To Whom You Serve?

It is an interesting question, and when you are running a business, it is a constant that when you truly understand whom you serve, then the rest of your business will start to click together.

So, where do you start? Demographics? Psychographics? Geographics? Or some other measure listed on a “customer profiler” or “avatar generator” form or website that has come from a book, website or business coach. Don’t get me wrong, there is a lot of value that you will find in these exercises. Though to start with, ask yourself a simple question, who have I already had success with?

You see, the thing is, knowing whom you serve starts with at least one person. From there, you can start asking the really important questions, the questions that are in your potential client’s head from the second they first hear about you, it is the same question that is the fundamental basis of all action, primal in nature, and that is “what’s in it for me”.

At each and every point, unconsciously, every decision is measured against this basis, meaning that people are looking for a way out, a way to say no, a way to stay the same comfort in their known misery than actually take a leap of faith unless they can be assured that they will fly.

How can we then help satisfy their mind that not only do you have a product or service that will help them fly, that you are also there to support them through their transition from where they are to where they want to be?

By going back to whom we have served, both in our own memory and where we can by talking with them to build a case study and receive a testimonial, we can learn what was the real problem that they were struggling with, what was the thing that gave them the confidence in our product or service to help them believe it would work for them. Then what were the struggles they had as they made their own transition, along with how we helped them? Finally, accumulated, what result did they first get, did it solve the original problem and also what additional results they had.

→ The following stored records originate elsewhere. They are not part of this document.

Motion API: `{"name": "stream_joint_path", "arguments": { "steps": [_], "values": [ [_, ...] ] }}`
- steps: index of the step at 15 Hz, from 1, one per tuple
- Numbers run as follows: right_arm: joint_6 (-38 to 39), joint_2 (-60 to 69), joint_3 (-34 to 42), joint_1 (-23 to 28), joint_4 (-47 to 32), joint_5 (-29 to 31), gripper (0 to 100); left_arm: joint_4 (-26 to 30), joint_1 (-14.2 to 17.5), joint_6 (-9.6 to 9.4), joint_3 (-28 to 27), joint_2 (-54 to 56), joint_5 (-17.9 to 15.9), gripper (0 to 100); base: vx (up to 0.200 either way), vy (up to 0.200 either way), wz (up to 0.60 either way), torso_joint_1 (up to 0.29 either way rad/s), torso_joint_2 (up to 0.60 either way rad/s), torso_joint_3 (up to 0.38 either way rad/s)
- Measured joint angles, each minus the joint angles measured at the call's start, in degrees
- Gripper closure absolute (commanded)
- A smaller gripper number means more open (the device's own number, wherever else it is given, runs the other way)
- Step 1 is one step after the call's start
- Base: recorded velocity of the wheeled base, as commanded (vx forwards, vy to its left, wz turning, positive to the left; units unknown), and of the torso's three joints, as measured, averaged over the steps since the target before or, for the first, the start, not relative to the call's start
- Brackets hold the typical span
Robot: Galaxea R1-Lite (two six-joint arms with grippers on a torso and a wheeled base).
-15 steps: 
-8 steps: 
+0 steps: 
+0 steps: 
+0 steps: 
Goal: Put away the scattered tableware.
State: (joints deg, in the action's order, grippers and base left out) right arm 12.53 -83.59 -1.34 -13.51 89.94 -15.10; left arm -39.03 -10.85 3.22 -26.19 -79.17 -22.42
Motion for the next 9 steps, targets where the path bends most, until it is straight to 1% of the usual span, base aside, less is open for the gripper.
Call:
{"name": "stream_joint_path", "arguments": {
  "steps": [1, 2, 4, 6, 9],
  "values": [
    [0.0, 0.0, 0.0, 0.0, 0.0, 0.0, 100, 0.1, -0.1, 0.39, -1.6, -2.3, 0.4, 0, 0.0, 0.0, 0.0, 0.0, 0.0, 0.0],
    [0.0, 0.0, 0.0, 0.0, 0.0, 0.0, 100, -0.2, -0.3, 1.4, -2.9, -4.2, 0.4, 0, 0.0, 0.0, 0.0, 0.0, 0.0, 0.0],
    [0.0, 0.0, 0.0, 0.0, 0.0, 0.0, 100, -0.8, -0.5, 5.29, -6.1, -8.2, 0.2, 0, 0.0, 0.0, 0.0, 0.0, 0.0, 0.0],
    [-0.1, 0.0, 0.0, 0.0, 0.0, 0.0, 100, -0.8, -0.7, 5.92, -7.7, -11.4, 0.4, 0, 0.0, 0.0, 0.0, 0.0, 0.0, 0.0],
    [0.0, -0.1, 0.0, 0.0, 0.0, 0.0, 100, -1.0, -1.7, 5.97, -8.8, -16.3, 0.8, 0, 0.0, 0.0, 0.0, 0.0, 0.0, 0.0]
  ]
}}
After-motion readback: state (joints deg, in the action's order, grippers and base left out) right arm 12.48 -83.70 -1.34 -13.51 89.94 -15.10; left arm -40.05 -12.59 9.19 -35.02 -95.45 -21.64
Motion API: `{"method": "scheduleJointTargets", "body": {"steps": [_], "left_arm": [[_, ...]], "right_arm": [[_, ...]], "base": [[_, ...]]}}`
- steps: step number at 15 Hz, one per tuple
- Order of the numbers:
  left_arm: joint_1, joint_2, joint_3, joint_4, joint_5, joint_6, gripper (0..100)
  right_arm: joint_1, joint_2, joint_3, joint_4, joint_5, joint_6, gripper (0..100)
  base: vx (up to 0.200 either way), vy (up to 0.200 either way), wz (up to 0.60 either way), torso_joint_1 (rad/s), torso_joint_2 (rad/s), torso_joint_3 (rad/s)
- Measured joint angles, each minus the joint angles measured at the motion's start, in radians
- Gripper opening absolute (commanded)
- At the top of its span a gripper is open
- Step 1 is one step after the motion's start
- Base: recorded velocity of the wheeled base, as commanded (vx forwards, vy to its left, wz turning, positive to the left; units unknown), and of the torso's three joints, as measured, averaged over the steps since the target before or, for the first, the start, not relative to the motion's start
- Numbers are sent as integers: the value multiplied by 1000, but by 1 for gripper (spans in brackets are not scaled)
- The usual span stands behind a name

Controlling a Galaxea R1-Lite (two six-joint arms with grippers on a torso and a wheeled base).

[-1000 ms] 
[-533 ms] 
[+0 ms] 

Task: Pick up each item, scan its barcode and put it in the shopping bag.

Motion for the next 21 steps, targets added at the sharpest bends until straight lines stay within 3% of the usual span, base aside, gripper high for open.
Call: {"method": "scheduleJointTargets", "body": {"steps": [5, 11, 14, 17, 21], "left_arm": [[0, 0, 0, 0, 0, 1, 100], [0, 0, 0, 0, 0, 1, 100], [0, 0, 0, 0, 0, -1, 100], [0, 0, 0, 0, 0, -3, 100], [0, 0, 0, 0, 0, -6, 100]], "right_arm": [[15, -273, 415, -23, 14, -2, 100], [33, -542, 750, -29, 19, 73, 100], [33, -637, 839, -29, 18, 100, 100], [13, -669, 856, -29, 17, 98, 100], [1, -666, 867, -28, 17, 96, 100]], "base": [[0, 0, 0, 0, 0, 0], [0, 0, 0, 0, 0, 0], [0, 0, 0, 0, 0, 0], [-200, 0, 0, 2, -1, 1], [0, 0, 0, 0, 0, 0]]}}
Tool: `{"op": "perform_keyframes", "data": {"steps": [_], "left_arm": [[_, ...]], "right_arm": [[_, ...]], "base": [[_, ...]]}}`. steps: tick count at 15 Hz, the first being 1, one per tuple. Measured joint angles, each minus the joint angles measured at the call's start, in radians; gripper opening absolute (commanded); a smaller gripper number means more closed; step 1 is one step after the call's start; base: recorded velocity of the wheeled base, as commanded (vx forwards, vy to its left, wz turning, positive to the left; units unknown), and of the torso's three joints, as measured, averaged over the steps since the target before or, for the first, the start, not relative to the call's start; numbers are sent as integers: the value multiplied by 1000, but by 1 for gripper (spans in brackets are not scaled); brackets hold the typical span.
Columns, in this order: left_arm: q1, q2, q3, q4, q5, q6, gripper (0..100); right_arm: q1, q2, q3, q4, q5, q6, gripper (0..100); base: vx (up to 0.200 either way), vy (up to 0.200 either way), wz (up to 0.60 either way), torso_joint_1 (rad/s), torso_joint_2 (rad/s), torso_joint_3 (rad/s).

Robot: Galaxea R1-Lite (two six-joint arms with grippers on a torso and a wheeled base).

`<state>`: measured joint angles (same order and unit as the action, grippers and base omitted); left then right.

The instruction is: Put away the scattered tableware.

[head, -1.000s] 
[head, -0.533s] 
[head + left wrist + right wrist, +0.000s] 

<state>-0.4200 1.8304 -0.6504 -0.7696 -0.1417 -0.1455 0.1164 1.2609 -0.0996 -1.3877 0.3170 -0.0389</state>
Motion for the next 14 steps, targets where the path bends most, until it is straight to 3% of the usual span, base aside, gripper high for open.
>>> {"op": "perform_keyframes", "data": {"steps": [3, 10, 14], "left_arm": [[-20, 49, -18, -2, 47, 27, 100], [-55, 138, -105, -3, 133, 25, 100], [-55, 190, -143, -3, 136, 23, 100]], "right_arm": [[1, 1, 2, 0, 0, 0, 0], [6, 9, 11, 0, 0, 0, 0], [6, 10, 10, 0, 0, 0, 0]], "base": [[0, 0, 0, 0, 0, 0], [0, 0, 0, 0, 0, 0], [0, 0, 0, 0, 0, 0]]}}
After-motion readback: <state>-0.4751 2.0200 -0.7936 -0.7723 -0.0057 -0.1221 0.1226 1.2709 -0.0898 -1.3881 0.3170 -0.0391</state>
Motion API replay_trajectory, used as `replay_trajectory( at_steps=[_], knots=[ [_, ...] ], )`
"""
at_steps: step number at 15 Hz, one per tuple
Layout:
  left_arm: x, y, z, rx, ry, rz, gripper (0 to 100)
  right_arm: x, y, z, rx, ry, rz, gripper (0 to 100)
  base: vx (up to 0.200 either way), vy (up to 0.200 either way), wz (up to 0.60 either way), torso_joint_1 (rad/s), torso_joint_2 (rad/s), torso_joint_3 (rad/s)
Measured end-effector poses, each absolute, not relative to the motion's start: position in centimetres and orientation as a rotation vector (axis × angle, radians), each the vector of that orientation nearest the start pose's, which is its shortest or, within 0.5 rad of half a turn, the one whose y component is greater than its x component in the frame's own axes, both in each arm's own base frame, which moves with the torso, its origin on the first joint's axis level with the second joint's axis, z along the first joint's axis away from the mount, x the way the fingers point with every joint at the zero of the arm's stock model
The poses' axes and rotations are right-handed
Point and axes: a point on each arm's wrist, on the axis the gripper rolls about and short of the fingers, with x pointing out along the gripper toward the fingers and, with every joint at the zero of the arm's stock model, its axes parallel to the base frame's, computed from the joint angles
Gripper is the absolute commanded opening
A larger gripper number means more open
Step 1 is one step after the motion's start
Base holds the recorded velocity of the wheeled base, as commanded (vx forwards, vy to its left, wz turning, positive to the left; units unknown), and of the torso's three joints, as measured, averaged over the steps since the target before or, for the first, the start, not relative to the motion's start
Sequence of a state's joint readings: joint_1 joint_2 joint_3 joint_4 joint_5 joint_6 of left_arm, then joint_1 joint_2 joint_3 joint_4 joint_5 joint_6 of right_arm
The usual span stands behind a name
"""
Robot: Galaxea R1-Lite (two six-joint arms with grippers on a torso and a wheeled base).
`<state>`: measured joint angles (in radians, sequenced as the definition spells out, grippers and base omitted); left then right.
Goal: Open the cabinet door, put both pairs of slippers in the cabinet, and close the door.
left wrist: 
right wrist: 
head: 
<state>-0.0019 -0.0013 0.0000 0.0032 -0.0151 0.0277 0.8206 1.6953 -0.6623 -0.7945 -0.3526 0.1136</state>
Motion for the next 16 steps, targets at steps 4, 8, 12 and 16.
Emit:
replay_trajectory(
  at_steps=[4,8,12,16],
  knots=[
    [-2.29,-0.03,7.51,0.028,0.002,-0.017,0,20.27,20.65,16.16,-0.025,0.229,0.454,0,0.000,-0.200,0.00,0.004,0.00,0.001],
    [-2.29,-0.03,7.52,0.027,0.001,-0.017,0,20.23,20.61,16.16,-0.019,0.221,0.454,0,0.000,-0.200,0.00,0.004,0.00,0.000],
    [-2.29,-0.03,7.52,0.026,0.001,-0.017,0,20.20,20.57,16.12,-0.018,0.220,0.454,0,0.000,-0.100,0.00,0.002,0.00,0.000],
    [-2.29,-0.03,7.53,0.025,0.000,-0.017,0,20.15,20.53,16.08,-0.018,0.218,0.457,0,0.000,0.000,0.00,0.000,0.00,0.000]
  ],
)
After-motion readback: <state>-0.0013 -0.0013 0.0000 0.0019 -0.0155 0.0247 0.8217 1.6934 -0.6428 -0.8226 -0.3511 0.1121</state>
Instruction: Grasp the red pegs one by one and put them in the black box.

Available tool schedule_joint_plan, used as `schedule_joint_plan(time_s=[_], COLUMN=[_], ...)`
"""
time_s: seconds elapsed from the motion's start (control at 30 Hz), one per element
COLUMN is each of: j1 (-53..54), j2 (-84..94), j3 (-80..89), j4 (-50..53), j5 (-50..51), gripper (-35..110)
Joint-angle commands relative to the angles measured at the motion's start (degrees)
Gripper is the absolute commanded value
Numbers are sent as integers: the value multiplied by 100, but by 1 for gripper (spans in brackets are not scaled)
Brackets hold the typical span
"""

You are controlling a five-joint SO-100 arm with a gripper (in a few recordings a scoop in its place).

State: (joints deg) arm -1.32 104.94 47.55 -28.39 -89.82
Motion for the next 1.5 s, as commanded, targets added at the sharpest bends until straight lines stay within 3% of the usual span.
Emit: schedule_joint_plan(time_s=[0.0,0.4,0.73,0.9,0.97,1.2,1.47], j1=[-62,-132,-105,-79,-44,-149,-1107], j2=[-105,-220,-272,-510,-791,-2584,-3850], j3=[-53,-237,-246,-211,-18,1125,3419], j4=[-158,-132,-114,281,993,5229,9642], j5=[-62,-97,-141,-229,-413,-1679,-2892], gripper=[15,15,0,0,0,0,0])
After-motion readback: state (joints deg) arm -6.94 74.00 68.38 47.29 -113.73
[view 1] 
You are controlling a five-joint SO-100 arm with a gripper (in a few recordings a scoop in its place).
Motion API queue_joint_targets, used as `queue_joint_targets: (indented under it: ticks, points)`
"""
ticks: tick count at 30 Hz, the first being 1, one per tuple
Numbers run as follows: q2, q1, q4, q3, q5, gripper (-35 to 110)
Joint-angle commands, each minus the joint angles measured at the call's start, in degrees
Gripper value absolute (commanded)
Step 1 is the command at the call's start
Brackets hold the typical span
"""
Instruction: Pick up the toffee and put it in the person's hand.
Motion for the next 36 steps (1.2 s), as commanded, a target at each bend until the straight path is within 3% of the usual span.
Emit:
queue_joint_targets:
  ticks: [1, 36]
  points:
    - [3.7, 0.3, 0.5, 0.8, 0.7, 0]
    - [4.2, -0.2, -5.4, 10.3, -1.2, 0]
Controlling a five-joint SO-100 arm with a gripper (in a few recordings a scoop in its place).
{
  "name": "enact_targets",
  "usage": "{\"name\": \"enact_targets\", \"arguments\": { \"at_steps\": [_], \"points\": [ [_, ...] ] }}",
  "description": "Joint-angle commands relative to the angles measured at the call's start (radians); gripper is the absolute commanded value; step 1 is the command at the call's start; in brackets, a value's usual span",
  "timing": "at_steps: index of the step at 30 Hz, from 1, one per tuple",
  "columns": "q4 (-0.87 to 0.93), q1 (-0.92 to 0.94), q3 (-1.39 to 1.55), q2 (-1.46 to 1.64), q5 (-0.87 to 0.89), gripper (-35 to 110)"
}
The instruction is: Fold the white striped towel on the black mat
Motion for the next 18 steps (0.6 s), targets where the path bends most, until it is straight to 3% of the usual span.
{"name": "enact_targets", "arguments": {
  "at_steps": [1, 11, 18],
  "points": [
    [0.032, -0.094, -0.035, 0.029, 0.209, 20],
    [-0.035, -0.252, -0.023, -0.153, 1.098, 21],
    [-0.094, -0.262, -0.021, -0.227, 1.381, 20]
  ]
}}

By collecting these together and building an idea of what the real-life problems are that are being solved and the unexpected results that come from it, you can use this to help further develop your product and services, use it to write copy that explains more poignantly the results your clients will receive.

I’ve even known many business owners who name their client profile, to make it even more personal, calling them Steve, Mary and Brendon, to name a few. Then each time they are looking to create something, they simply think, “I wonder what Steve/Mary/Brendon would ask me?” and so find the answer comes because they are thinking about the person and personal result rather than simply words on a page.

So whom is it that you serve? What is their name?